Иван Мележ (Адамович) - страница 35

Другое — Башлыков. Это не полуграмотный Харчев, а очень даже «грамотный» — но на особенный манер. Башлыков убежден, что политика — это искусство ма­нипулировать отдельными людьми в сфере руководст­ва (такими, как молодой Кудрявец) и «двигать массами» — внизу. А кто не умеет или не хочет «двигаться» по его знаку, слову — пусть пеняет на себя. Самое ругательное слово у Башлыкова: «психология». Счи­таться с «психологией», отдельной судьбой, челове­ком — это устаревшие, с его точки зрения, методы та­ких людей, как Апейка. Башлыков еще только в силу входит, набирает размах, хотя уверенность в том, что его время подходит, он уже обрел и на Апейку по­сматривает с некоторым удивлением: «Этот еще здесь?» С незлобивой даже уверенностью когтистого хищника.

Апейка в романе Мележа — один из многих по-на­стоящему преданных партии, коммунистическим идеа­лам работников, которые делали все, что в их силах было, чтобы сохранить принципы и преемственность ленинской линии в партии.

И в вопросах кооперирования сельского хозяйства — также.

Вот Апейка на республиканской сессии слушает вы­ступления и тоже напряженно раздумывает и замечает, где правота, а где демагогия, где действительно «линия», а где испуганное или карьеристское стремление обязательно быть в числе тех, кто «обвиняет». И все, что слышит Апейка, он соотносит с реальностью деревенской жизни, с реальностью крестьянской психологии. Ему кажется, он замечает, что некоторые люди оторвались от нее, захвачены страстями и целями, ни­чего общего не имеющими со всем, что знает он — практик партийной и деревенской жизни.

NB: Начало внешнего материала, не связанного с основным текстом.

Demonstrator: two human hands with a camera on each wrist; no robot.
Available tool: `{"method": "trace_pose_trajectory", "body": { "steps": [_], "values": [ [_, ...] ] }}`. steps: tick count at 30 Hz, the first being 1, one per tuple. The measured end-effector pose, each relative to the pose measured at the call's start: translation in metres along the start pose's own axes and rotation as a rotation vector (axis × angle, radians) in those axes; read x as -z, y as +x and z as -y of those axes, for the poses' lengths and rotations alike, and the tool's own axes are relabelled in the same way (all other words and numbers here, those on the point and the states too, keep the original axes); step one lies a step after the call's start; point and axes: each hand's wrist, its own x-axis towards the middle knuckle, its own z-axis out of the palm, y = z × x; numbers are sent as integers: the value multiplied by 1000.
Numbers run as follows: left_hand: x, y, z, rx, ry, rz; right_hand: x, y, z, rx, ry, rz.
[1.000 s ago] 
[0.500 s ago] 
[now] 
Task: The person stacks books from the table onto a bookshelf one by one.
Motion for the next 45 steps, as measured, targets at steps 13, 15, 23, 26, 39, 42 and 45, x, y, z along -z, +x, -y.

Сознавая, как важно саму историю взять в союз­ники себе при таком ответственном и принципиальном повороте романного сюжета, И. Мележ не сочиняет все эти выступления, а берет их прямо из стенограмм того времени.

Прямое введение документа в художественную ткань — прием не новый и для белорусской литера­туры.

И в прозе 20 — 30-х годов были подобные попыт­ки. Строились даже целые повести на «приеме до­кумента» (М. Зарецкий и другие).

Но чтобы такая не стилистическая по преимущест­ву, как бывало, а серьезнейшая идейно-художествен­ная задача ставилась и решалась, притом с замечатель­ным художественным результатом,— пожалуй, у нас примеров таких немного.

От редакции к редакции, от варианта к варианту писателъ художественно осваивал документ, стенограмму «сессии», психологизируя ее, проводя, пропуская события «сессии» через восприятие Апейки. Но самая главная эстетическая задача и цель достигается другим — объективным звучанием документа в идейном контексте всего романа, тем, что «документ» не только «вписан в психологии» героя, но и заставляет все в романе звучать особенно строго, всерьез,— тут уж не до беллетристики. Воистину написано потому, что не могло не быть написано!